We maintain several branches for each product because we have different versions deployed to customers that need ongoing support and sometimes we need to backport features.
Right now we’re using JIRA for issue tracking but I’m struggling with how to properly organize our setup. Here’s what we’re doing currently:
- Components are used to separate CORE, PRODA, PRODB, and so on
- Components also track which branches are involved
- Fix Version field tracks our sprint cycles (we do 2-week sprints)
This approach kind of works but using Components for branch tracking feels wrong. The main problem is you can’t retire components in JIRA, only delete them completely. We went this route because mixing sprints and branches in Fix Version means we can’t search for specific combinations like “sprint 5 AND branch-v2” since JIRA doesn’t support that kind of AND filtering.
Does anyone have experience with better ways to handle branch management and sprint tracking in JIRA? We’re dealing with about 4 different products and roughly 3 active branches per product that need maintenance.
We faced a similar challenge managing multiple product branches and found success using custom fields instead of overloading Components. Created two custom fields: “Product Branch” (select list) and “Target Release” (separate from Fix Version). This lets you maintain Components for actual system architecture while tracking branch information cleanly. The key was setting up proper field configurations so only relevant branches show for each product component. For sprint tracking, we kept Fix Version purely for sprint cycles and used the Target Release field for actual deployment versions. This approach scales better since you can easily add/remove branch values from the custom field without the deletion headaches of Components. The reporting becomes much cleaner too since you can filter on product, branch, and sprint independently. Takes some initial setup time to configure the field schemes properly, but the long-term maintenance is significantly easier than trying to make Components do double duty.
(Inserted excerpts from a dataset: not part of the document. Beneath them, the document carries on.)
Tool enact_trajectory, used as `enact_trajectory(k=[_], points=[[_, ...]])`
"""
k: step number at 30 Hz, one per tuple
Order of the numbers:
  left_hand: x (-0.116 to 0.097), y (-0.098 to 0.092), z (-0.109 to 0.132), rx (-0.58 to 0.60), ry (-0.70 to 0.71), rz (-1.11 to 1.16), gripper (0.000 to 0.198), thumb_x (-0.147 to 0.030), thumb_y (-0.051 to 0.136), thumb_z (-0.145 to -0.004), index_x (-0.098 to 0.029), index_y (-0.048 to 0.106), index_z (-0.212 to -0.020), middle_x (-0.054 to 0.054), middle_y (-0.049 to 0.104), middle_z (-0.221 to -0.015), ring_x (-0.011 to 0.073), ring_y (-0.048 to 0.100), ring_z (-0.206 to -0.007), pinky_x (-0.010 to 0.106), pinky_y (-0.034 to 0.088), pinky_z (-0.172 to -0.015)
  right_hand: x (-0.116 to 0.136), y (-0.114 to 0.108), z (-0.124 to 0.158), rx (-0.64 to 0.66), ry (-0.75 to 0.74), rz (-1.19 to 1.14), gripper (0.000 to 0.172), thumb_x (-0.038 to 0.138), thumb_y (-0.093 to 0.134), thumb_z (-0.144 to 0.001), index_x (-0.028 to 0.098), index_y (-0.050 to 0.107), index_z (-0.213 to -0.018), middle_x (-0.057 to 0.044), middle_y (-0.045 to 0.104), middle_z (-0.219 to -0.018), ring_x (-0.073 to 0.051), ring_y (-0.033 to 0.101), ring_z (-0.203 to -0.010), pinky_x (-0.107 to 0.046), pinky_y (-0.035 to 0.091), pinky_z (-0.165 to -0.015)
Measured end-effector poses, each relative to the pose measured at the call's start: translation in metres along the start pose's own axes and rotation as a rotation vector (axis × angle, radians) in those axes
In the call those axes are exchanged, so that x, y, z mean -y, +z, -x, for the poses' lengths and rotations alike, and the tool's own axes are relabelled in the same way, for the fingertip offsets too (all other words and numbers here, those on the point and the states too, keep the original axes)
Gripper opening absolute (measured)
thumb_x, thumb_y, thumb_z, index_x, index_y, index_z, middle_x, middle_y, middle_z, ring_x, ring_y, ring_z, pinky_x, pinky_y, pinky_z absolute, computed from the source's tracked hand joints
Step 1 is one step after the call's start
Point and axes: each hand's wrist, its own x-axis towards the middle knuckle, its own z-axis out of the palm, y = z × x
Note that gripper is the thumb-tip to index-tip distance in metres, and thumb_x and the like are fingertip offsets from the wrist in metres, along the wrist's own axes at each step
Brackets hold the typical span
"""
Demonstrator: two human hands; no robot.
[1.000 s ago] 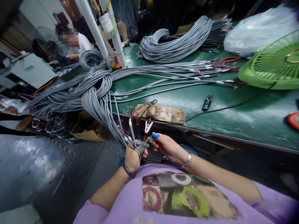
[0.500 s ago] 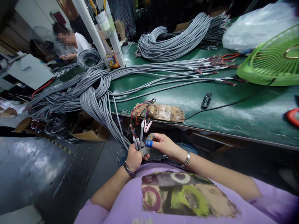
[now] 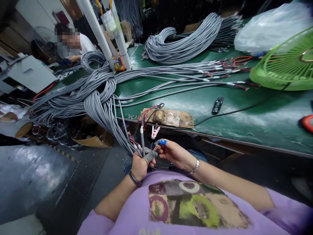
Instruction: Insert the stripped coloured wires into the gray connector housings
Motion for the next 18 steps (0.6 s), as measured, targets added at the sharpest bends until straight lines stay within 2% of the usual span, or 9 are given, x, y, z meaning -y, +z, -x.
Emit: enact_trajectory(k=[3,6,8,11,12,15,18], points=[[0.002,0.0,-0.001,0.009,-0.026,-0.017,0.03,-0.038,0.07,-0.069,-0.015,0.057,-0.056,-0.002,0.056,-0.045,0.0066,0.046,-0.037,0.018,0.035,-0.037,0.0,0.004,0.005,0.069,-0.042,0.13,0.029,0.041,0.071,-0.066,0.016,0.058,-0.073,0.003,0.054,-0.064,-0.008,0.045,-0.057,-0.023,0.038,-0.055],[0.004,0.001,-0.001,0.024,-0.042,-0.035,0.031,-0.039,0.07,-0.069,-0.015,0.056,-0.056,-0.001,0.057,-0.046,0.0068,0.047,-0.037,0.018,0.036,-0.038,0.001,0.007,0.005,0.046,-0.094,0.283,0.029,0.036,0.075,-0.061,0.015,0.056,-0.068,0.003,0.053,-0.06,-0.007,0.042,-0.055,-0.022,0.033,-0.053],[0.004,0.001,0.001,0.035,-0.053,-0.045,0.031,-0.039,0.07,-0.068,-0.015,0.056,-0.056,-0.001,0.057,-0.046,0.0068,0.047,-0.037,0.018,0.036,-0.038,0.005,0.006,0.002,-0.029,-0.116,0.266,0.028,0.033,0.074,-0.06,0.016,0.053,-0.065,0.004,0.05,-0.058,-0.007,0.04,-0.053,-0.022,0.032,-0.051],[0.003,0.001,0.003,0.069,-0.076,-0.074,0.03,-0.04,0.071,-0.068,-0.015,0.057,-0.058,-0.001,0.057,-0.046,0.0072,0.047,-0.038,0.018,0.038,-0.039,0.014,0.001,-0.002,-0.188,-0.158,0.082,0.028,0.031,0.07,-0.062,0.019,0.046,-0.061,0.007,0.04,-0.054,-0.006,0.035,-0.05,-0.021,0.033,-0.05],[0.003,0.001,0.003,0.076,-0.08,-0.08,0.03,-0.04,0.071,-0.068,-0.015,0.057,-0.058,-0.001,0.057,-0.046,0.0072,0.047,-0.038,0.019,0.038,-0.039,0.017,-0.001,-0.002,-0.21,-0.182,0.048,0.028,0.03,0.07,-0.062,0.019,0.045,-0.062,0.007,0.041,-0.056,-0.006,0.034,-0.051,-0.021,0.034,-0.05],[0.003,0.0,0.002,0.061,-0.076,-0.071,0.03,-0.039,0.07,-0.068,-0.015,0.057,-0.058,-0.001,0.057,-0.046,0.0071,0.047,-0.037,0.018,0.037,-0.039,0.017,-0.004,0.001,-0.096,-0.123,0.116,0.027,0.035,0.072,-0.063,0.018,0.052,-0.068,0.005,0.046,-0.059,-0.007,0.038,-0.053,-0.022,0.036,-0.052],[0.004,0.0,0.0,0.06,-0.071,-0.067,0.028,-0.038,0.069,-0.069,-0.015,0.057,-0.058,-0.001,0.057,-0.046,0.0071,0.047,-0.037,0.018,0.037,-0.039,0.01,-0.001,0.006,0.046,-0.088,0.307,0.032,0.04,0.074,-0.061,0.016,0.056,-0.071,0.003,0.052,-0.061,-0.008,0.041,-0.055,-0.023,0.033,-0.053]])
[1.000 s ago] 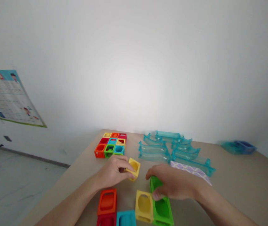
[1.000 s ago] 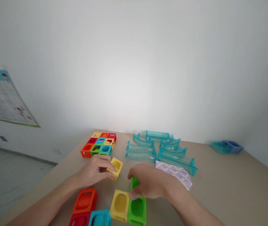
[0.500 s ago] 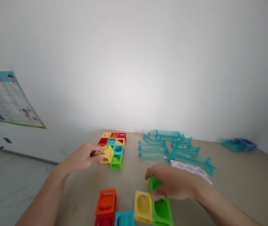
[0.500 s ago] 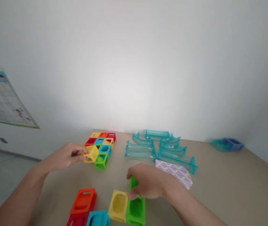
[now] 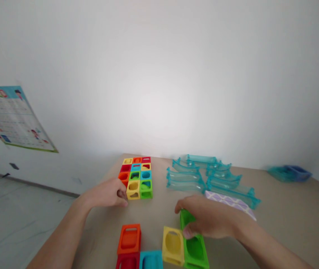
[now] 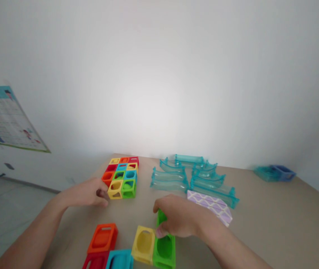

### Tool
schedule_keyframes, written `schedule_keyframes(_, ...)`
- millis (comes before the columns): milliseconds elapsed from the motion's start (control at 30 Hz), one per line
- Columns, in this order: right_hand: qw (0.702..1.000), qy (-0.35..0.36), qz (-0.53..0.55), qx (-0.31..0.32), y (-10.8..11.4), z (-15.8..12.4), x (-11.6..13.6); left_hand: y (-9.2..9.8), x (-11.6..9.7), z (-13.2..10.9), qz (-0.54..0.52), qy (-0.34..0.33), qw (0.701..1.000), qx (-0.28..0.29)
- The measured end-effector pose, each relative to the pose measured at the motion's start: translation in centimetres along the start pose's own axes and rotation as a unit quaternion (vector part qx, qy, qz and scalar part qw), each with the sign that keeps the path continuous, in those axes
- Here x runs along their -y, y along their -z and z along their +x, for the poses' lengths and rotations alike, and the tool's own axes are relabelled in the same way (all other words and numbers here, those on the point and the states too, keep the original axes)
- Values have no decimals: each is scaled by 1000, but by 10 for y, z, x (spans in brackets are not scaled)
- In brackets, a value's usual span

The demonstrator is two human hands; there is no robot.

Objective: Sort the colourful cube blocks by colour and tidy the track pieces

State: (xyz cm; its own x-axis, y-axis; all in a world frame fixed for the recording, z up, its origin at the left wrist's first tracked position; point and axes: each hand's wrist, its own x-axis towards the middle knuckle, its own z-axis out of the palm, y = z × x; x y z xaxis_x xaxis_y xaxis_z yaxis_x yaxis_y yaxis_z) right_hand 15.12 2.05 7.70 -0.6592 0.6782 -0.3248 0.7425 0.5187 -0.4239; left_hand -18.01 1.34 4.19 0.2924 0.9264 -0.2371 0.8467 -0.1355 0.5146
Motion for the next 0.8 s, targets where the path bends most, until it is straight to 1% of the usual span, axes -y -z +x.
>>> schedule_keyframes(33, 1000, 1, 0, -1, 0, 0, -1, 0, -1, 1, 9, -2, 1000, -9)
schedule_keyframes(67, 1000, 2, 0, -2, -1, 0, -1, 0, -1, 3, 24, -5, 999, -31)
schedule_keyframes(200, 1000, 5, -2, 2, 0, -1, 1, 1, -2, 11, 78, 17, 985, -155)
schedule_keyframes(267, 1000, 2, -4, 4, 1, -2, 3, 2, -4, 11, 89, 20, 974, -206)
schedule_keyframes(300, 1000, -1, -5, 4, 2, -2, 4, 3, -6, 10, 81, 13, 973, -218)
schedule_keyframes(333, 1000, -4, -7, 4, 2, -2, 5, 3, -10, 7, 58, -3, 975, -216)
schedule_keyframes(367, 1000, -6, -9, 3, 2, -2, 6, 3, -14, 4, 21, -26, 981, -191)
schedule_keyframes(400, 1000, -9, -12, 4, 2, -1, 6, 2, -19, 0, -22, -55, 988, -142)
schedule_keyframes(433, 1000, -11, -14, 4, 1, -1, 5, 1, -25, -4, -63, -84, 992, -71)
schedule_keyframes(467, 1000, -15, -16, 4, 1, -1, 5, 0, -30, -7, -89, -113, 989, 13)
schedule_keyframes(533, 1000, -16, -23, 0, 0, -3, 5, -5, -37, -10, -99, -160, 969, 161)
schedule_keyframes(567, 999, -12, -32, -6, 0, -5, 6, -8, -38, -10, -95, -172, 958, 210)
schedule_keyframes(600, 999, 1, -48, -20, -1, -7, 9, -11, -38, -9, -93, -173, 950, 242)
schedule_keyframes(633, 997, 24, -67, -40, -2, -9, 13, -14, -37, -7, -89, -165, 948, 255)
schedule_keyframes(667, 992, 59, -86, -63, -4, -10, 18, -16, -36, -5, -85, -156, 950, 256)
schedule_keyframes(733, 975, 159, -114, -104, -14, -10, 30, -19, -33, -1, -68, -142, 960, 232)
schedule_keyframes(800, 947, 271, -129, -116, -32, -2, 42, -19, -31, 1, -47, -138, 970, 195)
After dealing with similar branch tracking headaches, I ended up restructuring our workflow around project hierarchy instead of cramming everything into one project. We created separate projects for each major product line with shared issue linking back to a core project for common components. Each product project has its own simplified branch tracking using Fix Version for actual releases and a single custom field for maintenance branch designation. The cross-project linking lets us track dependencies between core and product-specific work without the component mess. Yes, it means more projects to manage, but the clarity in reporting and workflow configuration makes it worthwhile. JQL queries become much more straightforward when you can scope searches to specific product projects first, then filter by branch metadata. The overhead of managing multiple projects is offset by not having to maintain complex field schemes that try to accommodate every possible product-branch combination in one place.
honestly we just use labels for branch tracking - way more flexible than components. create labels like ‘branch-v2-prodA’ or ‘maintenance-v1.3’ and you can add/remove them easily without jira throwing fits. keeps components for actual architecture stuff where they belong.